After rapidly following, cyerstalking if you will, over a thousand twats I found that, in a matter of only 48 hours I had over 300 people willing to follow me; yes complete strangers willing to hang on every word (up to a 140 character limit) that I might have to say.
I've tried to figure out just where Twittering fits into my life as a form of communication.
Well, let's see. I subscribe to the daily newspaper which, coincidentally enough, I read every single day as I have done so since I was 14 years old. I subscribe to numerous magazines, Entertainment Weekly, Discover, Scientific American, and New Scientist among others. Heck, I even subscribe to UFO Magazine which arrives sporadically and with a renewal notice about a week after I mailed my first check in.
I have the set of blogs that I read, now mostly via a newsreader.

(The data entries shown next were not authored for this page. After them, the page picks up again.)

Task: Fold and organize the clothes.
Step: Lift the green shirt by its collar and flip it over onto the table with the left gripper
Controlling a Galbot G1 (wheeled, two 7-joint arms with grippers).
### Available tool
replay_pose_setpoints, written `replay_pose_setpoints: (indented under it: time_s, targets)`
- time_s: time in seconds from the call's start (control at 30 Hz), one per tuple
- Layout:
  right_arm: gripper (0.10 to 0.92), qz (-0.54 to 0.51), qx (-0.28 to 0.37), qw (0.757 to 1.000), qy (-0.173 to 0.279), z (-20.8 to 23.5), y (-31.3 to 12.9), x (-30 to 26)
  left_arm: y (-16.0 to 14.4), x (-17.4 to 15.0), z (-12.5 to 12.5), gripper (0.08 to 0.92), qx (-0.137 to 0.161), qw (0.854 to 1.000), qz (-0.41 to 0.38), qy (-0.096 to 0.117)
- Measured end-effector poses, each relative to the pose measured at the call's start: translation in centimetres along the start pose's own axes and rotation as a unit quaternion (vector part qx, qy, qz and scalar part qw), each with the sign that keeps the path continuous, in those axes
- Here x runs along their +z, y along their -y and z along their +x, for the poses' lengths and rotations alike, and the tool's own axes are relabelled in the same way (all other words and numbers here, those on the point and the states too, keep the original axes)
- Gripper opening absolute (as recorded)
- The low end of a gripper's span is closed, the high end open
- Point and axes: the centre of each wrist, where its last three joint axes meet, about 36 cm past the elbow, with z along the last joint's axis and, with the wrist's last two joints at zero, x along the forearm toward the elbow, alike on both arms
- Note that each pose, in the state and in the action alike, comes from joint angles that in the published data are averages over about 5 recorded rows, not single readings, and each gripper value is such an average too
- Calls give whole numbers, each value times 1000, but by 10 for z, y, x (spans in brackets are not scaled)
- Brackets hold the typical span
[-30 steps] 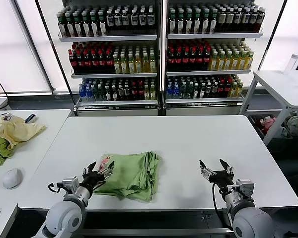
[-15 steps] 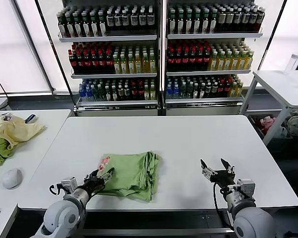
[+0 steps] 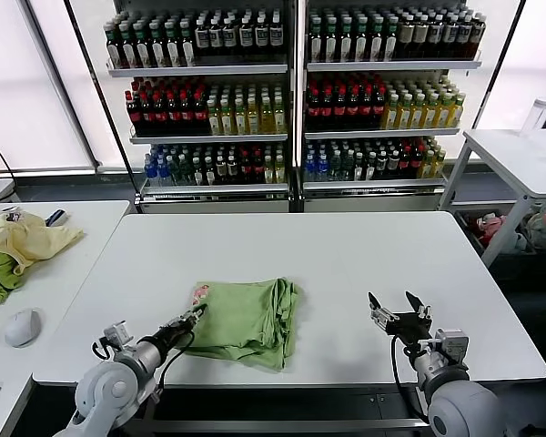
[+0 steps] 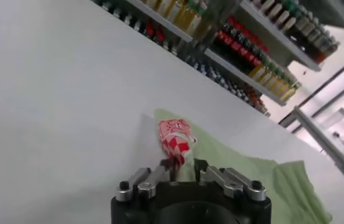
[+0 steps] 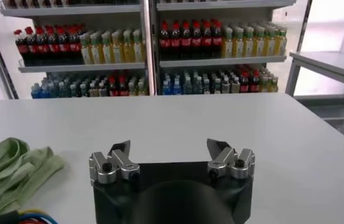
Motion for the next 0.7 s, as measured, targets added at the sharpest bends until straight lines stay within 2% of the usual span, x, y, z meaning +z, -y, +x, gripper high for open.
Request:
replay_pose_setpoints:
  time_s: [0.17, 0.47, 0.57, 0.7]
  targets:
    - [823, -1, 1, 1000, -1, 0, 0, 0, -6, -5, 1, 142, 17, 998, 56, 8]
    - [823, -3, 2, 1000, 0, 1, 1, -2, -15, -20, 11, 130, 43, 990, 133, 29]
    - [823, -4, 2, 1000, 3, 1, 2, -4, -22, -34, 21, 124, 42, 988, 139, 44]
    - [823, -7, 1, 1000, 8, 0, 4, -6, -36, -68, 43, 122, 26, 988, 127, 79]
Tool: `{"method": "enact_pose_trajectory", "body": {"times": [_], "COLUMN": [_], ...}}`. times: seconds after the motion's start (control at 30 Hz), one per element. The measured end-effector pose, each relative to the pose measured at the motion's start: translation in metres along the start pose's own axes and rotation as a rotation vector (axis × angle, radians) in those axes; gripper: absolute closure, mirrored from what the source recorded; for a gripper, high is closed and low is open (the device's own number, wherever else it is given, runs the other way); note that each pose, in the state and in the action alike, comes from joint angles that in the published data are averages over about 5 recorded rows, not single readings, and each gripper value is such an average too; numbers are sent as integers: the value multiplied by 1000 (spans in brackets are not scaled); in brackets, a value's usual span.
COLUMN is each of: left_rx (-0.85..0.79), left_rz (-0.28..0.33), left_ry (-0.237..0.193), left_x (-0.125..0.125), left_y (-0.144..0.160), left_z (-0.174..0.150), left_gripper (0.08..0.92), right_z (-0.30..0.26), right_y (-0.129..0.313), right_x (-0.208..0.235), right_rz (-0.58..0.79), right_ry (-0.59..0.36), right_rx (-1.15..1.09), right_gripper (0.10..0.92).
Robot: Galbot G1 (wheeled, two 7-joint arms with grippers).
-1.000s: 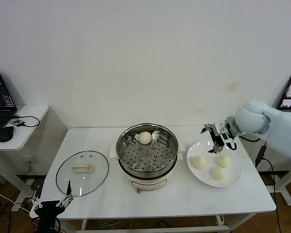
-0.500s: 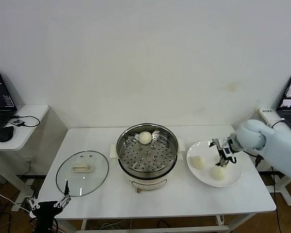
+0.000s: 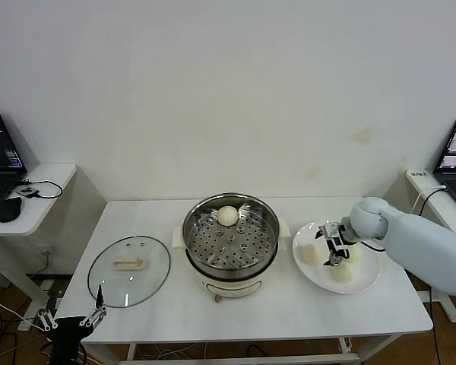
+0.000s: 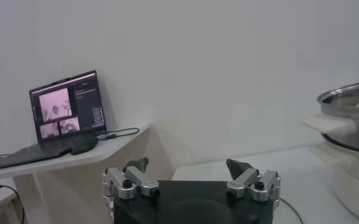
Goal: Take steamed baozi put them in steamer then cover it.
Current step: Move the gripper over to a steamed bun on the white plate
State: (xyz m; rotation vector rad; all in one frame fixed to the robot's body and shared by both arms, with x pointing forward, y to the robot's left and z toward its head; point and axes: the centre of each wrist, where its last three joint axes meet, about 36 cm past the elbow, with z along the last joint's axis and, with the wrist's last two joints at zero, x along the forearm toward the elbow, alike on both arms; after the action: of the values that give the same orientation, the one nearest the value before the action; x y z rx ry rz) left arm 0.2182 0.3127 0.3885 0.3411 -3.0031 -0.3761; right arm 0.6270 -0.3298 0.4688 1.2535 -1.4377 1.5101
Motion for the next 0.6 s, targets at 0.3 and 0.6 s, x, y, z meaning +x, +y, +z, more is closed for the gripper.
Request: {"method": "enact_pose_trajectory", "body": {"times": [0.3,0.6], "left_rx": [2,3], "left_rz": [-3,-5], "left_ry": [1,-1], "left_x": [0,1], "left_y": [0,0], "left_z": [1,0], "left_gripper": [177,177], "right_z": [-3,-1], "right_y": [-3,-7], "right_x": [-19,-24], "right_rz": [-15,-16], "right_ry": [11,19], "right_rx": [-9,-21], "right_gripper": [228,316]}}
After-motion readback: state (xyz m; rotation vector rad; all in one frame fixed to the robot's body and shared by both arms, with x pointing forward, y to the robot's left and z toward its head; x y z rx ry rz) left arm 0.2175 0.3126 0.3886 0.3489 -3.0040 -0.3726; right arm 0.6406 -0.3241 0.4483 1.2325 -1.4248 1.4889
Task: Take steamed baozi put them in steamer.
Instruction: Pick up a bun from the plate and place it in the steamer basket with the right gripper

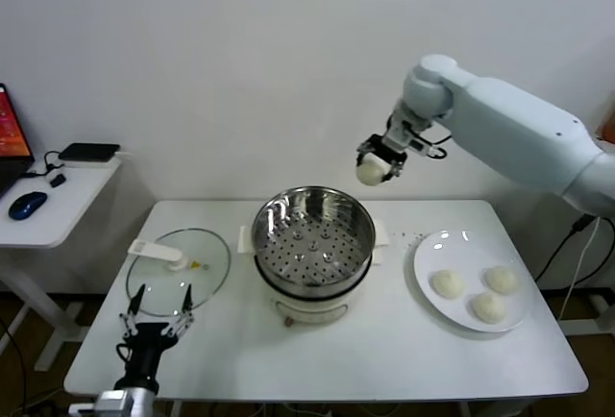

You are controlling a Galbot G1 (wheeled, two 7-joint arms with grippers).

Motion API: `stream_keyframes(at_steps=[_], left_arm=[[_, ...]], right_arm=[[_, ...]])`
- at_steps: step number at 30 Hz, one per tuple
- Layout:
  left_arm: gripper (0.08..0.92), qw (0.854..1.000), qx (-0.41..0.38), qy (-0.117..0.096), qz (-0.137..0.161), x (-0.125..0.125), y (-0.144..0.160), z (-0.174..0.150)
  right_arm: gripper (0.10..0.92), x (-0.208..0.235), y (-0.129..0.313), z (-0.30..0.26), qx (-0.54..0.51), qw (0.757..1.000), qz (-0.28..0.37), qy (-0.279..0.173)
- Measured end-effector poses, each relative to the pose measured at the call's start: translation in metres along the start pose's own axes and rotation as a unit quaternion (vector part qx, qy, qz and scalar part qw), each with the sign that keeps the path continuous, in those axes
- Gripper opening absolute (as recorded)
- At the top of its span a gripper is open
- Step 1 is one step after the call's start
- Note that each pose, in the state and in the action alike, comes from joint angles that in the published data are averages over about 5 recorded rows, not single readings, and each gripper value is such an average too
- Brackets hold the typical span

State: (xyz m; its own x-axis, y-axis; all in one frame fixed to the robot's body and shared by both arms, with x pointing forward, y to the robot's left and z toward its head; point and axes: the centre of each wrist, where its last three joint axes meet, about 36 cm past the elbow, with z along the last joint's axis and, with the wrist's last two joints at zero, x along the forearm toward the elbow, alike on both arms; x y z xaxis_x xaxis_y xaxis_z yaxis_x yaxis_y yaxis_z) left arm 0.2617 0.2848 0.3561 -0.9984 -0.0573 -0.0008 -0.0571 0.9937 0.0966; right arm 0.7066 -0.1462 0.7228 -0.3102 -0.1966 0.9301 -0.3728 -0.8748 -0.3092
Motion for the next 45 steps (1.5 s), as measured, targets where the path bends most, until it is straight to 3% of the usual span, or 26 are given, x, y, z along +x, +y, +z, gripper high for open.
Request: stream_keyframes(at_steps=[15,45], left_arm=[[0.823,1.000,-0.008,-0.002,0.003,0.004,0.004,-0.004],[0.823,1.000,-0.007,0.004,0.005,0.006,0.005,0.002]], right_arm=[[0.670,-0.068,-0.056,-0.056,0.104,0.994,-0.023,-0.017],[0.687,-0.149,-0.062,-0.078,0.152,0.987,-0.051,-0.002]])
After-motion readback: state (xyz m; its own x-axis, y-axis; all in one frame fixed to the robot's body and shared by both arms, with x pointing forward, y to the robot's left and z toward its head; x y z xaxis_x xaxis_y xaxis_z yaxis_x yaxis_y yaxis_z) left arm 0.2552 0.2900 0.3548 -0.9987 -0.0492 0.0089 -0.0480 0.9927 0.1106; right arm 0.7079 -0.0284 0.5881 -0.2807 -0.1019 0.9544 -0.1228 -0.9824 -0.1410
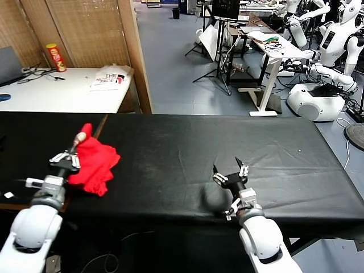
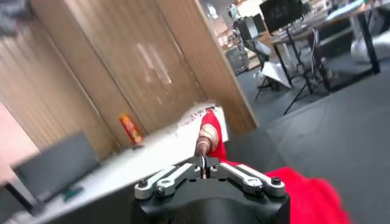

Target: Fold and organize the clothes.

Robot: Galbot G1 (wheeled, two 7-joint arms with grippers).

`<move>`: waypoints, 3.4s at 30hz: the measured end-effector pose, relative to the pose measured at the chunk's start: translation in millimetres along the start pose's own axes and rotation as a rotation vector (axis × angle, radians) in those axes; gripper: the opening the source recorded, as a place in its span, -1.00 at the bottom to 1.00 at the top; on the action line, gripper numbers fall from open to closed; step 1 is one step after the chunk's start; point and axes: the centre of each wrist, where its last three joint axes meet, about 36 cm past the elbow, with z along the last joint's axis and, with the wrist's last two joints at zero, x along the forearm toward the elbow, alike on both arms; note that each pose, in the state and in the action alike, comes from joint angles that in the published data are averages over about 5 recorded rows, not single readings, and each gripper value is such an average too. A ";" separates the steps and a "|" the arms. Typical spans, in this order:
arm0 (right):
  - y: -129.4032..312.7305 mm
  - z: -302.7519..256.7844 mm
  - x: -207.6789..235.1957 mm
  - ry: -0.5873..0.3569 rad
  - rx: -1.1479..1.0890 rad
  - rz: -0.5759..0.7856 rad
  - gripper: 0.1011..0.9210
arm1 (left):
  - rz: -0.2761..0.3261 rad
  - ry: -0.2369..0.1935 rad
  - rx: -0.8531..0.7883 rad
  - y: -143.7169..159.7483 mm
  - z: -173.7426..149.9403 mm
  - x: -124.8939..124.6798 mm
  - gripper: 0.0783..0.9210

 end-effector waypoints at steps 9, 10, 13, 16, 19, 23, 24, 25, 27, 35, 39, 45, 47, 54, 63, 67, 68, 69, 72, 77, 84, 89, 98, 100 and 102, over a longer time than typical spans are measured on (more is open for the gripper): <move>-5.0 2.5 4.2 0.008 -0.004 0.018 0.70 | 0.178 0.016 0.281 -83.0 -23.2 19.8 -0.82; -5.5 2.7 4.2 0.008 -0.004 0.018 0.70 | 0.195 0.018 0.307 -93.8 -25.0 22.1 -0.82; -7.0 3.3 3.9 0.010 -0.006 0.009 0.70 | 0.238 0.009 0.363 -124.9 -29.4 28.0 -0.82; -7.5 3.5 3.8 0.022 -0.010 -0.021 0.70 | 0.278 -0.013 0.386 -154.4 -31.4 31.7 -0.70; -7.9 2.9 3.0 0.049 -0.016 -0.064 0.70 | 0.319 -0.041 0.405 -177.9 -32.2 34.9 -0.35; -8.1 1.6 -0.4 0.096 -0.043 -0.120 0.70 | 0.384 -0.115 0.476 -191.6 -34.4 39.0 0.16; -7.0 1.1 -2.0 0.109 -0.059 -0.134 0.70 | 0.398 -0.137 0.496 -191.9 -35.1 39.4 0.28; -5.2 0.4 -4.0 0.124 -0.080 -0.149 0.70 | 0.406 -0.156 0.514 -191.2 -35.9 39.6 0.42; 0.4 -2.0 -9.9 0.155 -0.137 -0.182 0.70 | 0.411 -0.185 0.546 -187.6 -37.4 39.3 0.58; 42.4 -22.2 -54.3 0.248 -0.338 -0.332 0.70 | 0.364 -0.213 0.539 -165.3 -33.9 44.6 0.71; 65.5 -28.9 -80.2 0.282 -0.384 -0.366 0.70 | 0.324 -0.225 0.526 -156.7 -30.7 55.5 0.71; 92.4 -27.5 -104.9 0.315 -0.413 -0.380 0.60 | 0.280 -0.225 0.526 -144.2 -25.6 76.8 0.71; 97.0 -25.1 -109.4 0.314 -0.411 -0.383 0.39 | 0.267 -0.223 0.525 -140.3 -23.9 82.3 0.71; 96.0 -14.1 -122.1 0.235 -0.304 -0.373 -0.50 | 0.217 -0.214 0.501 -131.5 -12.9 93.4 0.71; 49.5 4.4 -128.4 0.079 0.061 -0.327 -0.91 | 0.189 -0.212 0.482 -130.3 -2.3 94.3 0.71; 17.8 17.1 -118.2 0.016 0.203 -0.307 -0.49 | 0.172 -0.203 0.458 -132.0 4.9 91.8 0.71; 10.4 20.3 -113.9 -0.001 0.226 -0.301 -0.37 | 0.171 -0.203 0.454 -132.4 6.9 90.9 0.71; 3.5 23.4 -108.8 -0.019 0.245 -0.295 -0.24 | 0.172 -0.203 0.452 -132.7 8.9 89.9 0.71; -14.6 32.0 -87.5 -0.085 0.275 -0.274 0.16 | 0.180 -0.210 0.448 -133.9 14.7 86.1 0.71; -30.3 39.2 -39.9 -0.161 0.261 -0.221 0.65 | 0.193 -0.205 0.480 -135.1 23.7 78.6 0.71; -31.4 45.4 37.4 -0.164 0.149 -0.091 0.70 | 0.205 -0.102 0.495 -128.1 26.6 81.2 0.71; -23.6 48.4 94.2 -0.129 0.064 -0.023 0.70 | 0.268 -0.060 0.456 -115.5 25.6 101.9 0.71; -6.7 47.7 165.3 -0.028 -0.036 0.088 0.70 | 0.314 0.026 0.416 -101.4 33.6 155.2 0.71; -3.2 46.8 175.5 0.005 -0.053 0.098 0.70 | 0.316 0.043 0.421 -100.5 33.3 165.6 0.71; 0.0 44.9 184.3 0.034 -0.067 0.101 0.70 | 0.321 0.062 0.429 -99.7 32.3 174.6 0.71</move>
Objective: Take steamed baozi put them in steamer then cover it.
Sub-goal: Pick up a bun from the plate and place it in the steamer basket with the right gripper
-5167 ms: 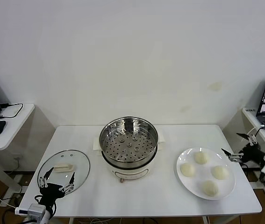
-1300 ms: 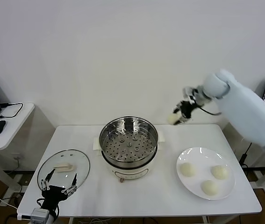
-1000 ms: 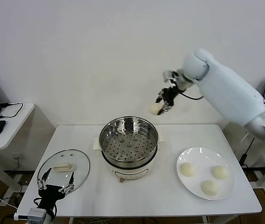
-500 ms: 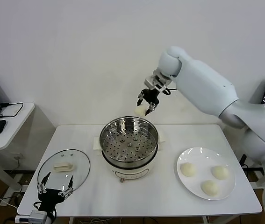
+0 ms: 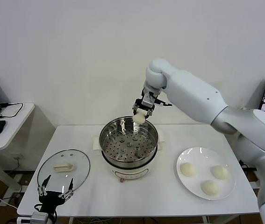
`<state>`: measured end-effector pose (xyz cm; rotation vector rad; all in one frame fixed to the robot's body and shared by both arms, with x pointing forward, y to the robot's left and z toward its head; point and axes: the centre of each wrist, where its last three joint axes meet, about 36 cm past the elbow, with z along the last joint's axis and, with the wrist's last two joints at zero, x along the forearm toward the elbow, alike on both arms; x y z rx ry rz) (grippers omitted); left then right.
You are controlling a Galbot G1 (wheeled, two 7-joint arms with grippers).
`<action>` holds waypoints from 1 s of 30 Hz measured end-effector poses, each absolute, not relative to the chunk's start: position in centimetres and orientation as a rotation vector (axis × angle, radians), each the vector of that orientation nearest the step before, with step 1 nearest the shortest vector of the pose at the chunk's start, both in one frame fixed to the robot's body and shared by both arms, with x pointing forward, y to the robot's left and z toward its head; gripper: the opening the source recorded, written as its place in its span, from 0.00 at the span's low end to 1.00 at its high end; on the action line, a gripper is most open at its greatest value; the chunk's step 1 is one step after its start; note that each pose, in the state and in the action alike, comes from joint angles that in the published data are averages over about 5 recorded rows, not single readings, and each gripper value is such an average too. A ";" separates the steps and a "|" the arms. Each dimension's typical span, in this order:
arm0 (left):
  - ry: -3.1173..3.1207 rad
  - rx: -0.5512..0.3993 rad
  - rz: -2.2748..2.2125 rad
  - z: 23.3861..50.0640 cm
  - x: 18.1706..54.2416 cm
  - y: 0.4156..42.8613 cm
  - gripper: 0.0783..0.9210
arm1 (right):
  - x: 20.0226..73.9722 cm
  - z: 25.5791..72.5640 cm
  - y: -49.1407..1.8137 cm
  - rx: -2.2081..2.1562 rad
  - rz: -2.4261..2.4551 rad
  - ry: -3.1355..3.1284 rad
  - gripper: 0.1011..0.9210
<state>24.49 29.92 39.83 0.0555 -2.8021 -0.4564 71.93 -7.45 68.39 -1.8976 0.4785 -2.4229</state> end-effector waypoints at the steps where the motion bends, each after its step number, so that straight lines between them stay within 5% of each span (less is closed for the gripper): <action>1: -2.801 0.056 -0.457 39.8 24.5 29.9 0.88 | 71.9 68.2 -7.2 -1.894 -2.418 0.461 0.53; 30: -2.778 0.053 -0.440 38.6 24.3 30.2 0.88 | 72.7 60.3 -2.6 -1.817 -2.323 0.384 0.53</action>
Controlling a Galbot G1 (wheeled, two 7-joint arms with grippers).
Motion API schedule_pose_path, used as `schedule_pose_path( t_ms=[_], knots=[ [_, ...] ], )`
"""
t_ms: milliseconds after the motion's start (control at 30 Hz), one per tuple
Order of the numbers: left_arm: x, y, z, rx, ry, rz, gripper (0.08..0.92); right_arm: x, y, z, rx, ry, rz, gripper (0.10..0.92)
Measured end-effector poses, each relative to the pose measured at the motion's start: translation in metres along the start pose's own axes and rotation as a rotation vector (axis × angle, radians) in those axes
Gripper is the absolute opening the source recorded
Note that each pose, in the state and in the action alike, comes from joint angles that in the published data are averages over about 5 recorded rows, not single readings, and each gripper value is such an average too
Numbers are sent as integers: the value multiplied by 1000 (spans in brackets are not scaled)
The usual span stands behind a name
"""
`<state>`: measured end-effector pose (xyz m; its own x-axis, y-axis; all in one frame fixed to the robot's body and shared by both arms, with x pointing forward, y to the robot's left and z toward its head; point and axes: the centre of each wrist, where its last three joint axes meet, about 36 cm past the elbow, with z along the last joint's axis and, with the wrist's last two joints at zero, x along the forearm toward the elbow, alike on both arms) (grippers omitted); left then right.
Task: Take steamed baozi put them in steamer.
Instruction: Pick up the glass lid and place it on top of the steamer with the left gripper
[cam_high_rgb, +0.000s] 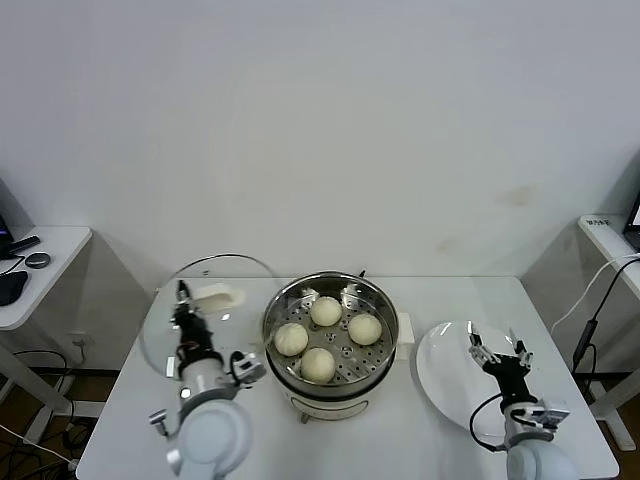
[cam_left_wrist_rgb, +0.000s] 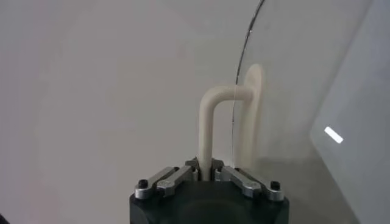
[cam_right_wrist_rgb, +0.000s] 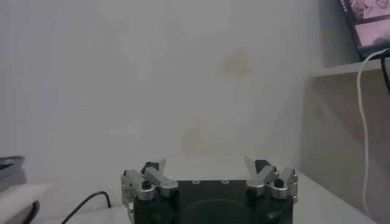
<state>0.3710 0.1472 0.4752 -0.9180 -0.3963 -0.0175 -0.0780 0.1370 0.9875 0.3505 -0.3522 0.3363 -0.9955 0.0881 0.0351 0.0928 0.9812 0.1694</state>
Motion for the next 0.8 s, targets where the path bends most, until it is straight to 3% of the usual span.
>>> schedule_pose_path(
  t_ms=[267, 433, 600, 800],
  knots=[
    [26, 4, -55, 93, -181, 84, 174, 2, 2, 4, 4, 7, 14, 823],
    [35, -2, -86, 105, -267, 115, 174, 3, 2, 4, 3, 7, 21, 823],
    [41, -12, -112, 87, -324, 115, 174, 1, 3, 4, -1, 5, 26, 823],
    [43, -31, -130, 30, -347, 106, 174, -1, 4, 5, -3, 5, 24, 823]
  ],
)
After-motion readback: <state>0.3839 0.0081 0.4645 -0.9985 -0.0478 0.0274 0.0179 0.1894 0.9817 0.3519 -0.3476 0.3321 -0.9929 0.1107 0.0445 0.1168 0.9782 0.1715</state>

I check out the major news sites and, of course, I watch 'The Daily Show' and 'The Colbert Report' every day.
With all of that media consumption I think I have finally figured out just about where the Twitterscape fits into the grand scheme of things.
After I have read my last magazine, after I have read my last news feed, after I have caught up on email, snail mail, text messages, and reviewed week old grocery store receipts in my wallet, and when I find that I have had to spend an extended period of time in the bathroom waiting for a particularly stubborn dump to dump, I can resort to reading my twitter feed to find out who ate corn flakes for breakfast this morning. It's especially exciting for me when a celebrity reports that they are taking a dump at the same time that I am. It's like my very own ouroborus forming a perfect little circle of life.